The cause of this settled hatred was as simple and unreasonable as that which lay at the root of most of Cockney's emotions.

Early in his career in the Medicine Hat district, when he was "going the pace" more recklessly than since his marriage, one of his uncontrolled orgies of drinking and gambling had brought him hard against the red-coats, and he had learned what a ruthless wall they are for wrong-doers to butt against.

Medicine Hat was not a wild town, as cow-towns go. Drinking that threw a man on the street in a condition dangerous to himself or others was discouraged with a firm hand, but gambling, so long as it kept under cover, was winked at by the town policeman as the least objectionable of the many vices common to a section that lived largely on its nerve.

Whether there was more in it than that for the policeman was open to question. Poker, and other card games of less skill and more manipulation, were available to anyone who knew the ropes.

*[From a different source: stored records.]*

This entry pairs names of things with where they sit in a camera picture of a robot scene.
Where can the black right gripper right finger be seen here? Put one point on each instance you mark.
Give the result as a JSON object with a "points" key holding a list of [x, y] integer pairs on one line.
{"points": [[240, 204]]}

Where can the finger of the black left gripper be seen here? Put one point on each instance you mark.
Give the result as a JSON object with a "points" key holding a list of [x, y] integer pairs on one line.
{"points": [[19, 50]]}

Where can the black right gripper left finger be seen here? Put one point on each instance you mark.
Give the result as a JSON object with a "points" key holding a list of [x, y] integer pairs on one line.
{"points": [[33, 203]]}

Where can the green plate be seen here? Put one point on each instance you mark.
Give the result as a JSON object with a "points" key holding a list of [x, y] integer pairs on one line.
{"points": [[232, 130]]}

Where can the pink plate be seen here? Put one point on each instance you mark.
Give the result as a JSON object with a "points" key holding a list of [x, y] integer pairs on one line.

A daring stranger to town had reported to a local friend, who happened to be an usher in the Methodist Church, that the town policeman himself had directed him to a game in progress—but this was challenged when it came up before the town council. One resort, the basement under a barber shop on Toronto Street, was Cockney's favourite den; and, with the gambling instincts of the Englishman, and copious additions developed within himself, his evenings in the fetid atmosphere of smoke and whisky were times of fever to more than himself.

One night, unlucky, urged to stake more than he had ready money to meet, he emerged from the den in a vile temper, convinced that the cards had been stacked but unable to prove it before a crowd of blood-suckers frankly hostile to him. At the moment the town policeman happened to be on his rounds in that quarter, and in sheer wantonness, Cockney banged his helmet into the roadway; and when the policeman seemed to show resentment, he was tossed after his helmet. But a Western policeman, town or Mounted, faces such contingencies with the donning of his uniform, and Mason returned to the attack with drawn baton. Mason, baton and all, proved scarcely exercise for big Cockney Aikens.

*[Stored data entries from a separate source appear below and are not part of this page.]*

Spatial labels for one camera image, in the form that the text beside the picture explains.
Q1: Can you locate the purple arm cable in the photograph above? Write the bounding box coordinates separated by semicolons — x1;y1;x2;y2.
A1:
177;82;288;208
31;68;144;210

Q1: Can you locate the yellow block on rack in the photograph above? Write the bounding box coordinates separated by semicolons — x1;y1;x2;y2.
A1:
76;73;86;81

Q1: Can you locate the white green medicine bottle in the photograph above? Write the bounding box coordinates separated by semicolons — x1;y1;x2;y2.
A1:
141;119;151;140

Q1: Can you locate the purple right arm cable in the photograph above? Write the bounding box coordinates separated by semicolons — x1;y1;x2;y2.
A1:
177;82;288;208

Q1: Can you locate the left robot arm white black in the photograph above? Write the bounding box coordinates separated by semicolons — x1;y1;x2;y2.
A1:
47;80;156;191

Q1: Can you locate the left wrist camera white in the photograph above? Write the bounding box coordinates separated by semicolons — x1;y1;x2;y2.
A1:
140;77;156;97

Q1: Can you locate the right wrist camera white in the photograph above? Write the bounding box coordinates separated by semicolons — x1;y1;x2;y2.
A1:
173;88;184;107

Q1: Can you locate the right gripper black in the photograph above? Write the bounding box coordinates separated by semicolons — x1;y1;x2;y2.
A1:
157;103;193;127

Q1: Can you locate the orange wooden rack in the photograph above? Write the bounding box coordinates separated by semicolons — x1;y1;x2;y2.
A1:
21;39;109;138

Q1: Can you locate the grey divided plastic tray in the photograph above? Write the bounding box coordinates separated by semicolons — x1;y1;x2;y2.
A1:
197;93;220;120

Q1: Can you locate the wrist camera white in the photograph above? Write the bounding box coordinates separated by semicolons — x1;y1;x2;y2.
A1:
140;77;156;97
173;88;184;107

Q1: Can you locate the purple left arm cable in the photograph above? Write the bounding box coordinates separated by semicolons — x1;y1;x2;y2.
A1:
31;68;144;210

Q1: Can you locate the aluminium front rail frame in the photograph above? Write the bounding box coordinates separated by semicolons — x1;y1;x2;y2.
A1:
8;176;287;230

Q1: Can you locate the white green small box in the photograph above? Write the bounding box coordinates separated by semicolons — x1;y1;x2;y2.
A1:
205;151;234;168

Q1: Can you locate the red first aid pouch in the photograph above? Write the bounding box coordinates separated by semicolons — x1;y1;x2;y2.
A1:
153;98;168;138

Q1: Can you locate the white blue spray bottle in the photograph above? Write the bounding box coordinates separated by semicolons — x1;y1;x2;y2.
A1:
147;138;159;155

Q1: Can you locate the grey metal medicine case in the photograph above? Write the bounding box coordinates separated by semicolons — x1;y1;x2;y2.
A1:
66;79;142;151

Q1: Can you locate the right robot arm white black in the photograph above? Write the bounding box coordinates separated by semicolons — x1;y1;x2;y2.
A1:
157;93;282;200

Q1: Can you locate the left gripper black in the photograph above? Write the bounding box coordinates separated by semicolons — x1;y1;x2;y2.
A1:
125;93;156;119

Unfortunately two Mounted Policemen, attracted by the crowd that had trickled up from nowhere, arrived on the scene.

It was a brave struggle while it lasted, and four bodies ached from it for several days, but it ended with Cockney securely locked in the cells. In the cells! The big fellow came to himself and cried like a child.

But his shame was only commencing. Next morning the scene of his disgrace was transferred to the police court, where Cockney, with bowed head, scarcely heard the sentence of fifty dollars or thirty days. He realised it when he discovered that his account at the bank was drained to the last ten dollars to pay the fine, owing to heavy recent drafts thereon in settlement of his winter accounts and the purchase of new stock for the ranch.

And there remained unpaid his gambling losses of the previous night.

That was most terrible of all. When that afternoon he slunk from town with forty dollars of gambling debts recognised only in IOU's, his shame was complete.